Tuesday, December 5, 2017

Toni Erdmann

Toni Erdmann; drama / comedy, Germany / Austria / Romania, 2016; D: Maren Ade, S: Peter Simonischek, Sandra Hüller, Ingrid Bisu, Lucy Russell, Vlad Ivanov

Winfried Conradi is retired, but still enjoys pulling pranks on people. After his old dog dies, he decides to travel to Bucharest to visit his estranged daughter, Ines, who works abroad as a manager for an oil company and rarely has time for anything else. After a few weird gags, Ines persuades Winfried to go back home because she is preparing herself for an important business meeting. However, he returns with wig and fake teeth, presenting himself as "Toni Erdmann" in front of all the guests at a party. Ines sees right through his mask, but Winfried still insists on playing this persona and accompanying her to meetings. After a nude party goes wrong, Ines runs after her father in a kukeri costume and hugs him. They return home to her grandmother's funeral.

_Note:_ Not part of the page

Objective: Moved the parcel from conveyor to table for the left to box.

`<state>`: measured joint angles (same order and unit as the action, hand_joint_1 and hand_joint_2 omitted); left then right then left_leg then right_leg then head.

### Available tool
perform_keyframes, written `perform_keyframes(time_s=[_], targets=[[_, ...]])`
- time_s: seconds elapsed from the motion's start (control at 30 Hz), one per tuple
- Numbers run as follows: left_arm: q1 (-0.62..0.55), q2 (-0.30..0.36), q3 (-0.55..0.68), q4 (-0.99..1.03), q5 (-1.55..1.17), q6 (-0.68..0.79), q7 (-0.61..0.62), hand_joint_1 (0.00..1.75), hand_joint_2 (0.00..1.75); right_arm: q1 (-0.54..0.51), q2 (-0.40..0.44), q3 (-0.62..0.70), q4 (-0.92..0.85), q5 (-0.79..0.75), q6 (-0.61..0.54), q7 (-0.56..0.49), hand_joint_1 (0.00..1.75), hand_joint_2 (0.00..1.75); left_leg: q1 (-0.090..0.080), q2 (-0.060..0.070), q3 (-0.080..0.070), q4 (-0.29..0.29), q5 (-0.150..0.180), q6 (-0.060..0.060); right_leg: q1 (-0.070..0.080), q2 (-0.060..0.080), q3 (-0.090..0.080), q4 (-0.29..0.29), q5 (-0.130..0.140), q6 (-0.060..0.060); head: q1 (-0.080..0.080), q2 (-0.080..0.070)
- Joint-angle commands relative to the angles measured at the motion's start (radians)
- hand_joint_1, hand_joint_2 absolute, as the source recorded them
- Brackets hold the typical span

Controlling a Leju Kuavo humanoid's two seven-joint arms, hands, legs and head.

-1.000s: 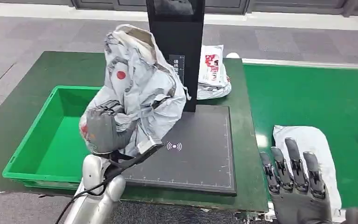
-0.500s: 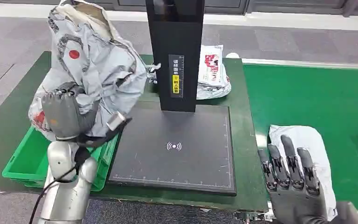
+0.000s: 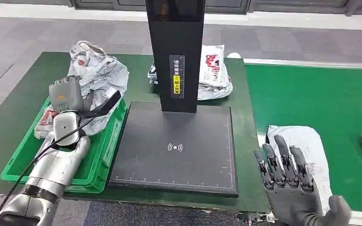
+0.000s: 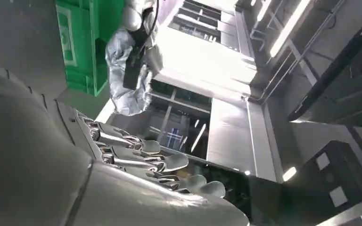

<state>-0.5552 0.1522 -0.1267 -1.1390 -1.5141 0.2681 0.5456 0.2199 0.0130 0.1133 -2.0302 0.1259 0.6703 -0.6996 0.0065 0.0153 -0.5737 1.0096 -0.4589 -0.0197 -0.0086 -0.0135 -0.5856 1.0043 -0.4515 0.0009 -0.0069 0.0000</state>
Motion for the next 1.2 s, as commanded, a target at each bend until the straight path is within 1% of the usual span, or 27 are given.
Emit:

One of the most overhyped European movies of 2016, "Toni Erdmann" is a strange patchwork that has a point revolving around a quirky father trying to renew a relation with his estranged daughter, yet it takes way too strange directions and dead ends to finally get there, and is not that particulary funny, either. With a running time of 160 minutes, the movie is definitely overlong and required better editing since at least an hour could have been cut from the 'empty walk' to make it more concise, whereas several scenes seem to have been invented and improvised on the spot, since many of them play absolutely no role in the storyline later on or lead nowhere. One example of a weird sequence that just screams "deleted scene"  is the one where Ines and a guy cuddle, but she orders him to masturbate and ejaculate on a cupcake, which she then eats. Strange does not always necessarily mean funny. The whole concept also makes no sense: why would Winfried insist on carrying a disguise and presenting himself as "Toni Erdmann" to everyone if a) his daughter immediately recognizes him and b) he is in Bucharest where nobody knows him, anyway? If Toni Erdmann acts the same as Winfried, what's the point of it all? There are two good jokes in the film: one is where Winfried goes to a bathroom, there is a photo of a tiger on the toilet seat and the man of the house jokes: "Watch out, he bites!"; the other is when Winfried barges in the house of a Romanian family and spontaneously starts playing "Greatest Love of All" on the piano to announce his daughter as "Whitney Schnuck", and she actually accepts and sings the entire song in front of the family. There are echoes of transience, the emptiness of modern business life and death, yet these 'ambitious art-themes' cannot compensate entirely for a lack of good writing. "Toni Erdmann" is difficult to understand, but it has a good underlying theme: the father tries to conjure up embarrassing situations for his daughter in order to "throw her" out of her boring balance, her grey routine, so that she can awaken feelings from which she distanced herself a long time ago. This enables her to take back the control of her life, and stop being led by artificial rules, which somewhat gives a sense to this weird movie.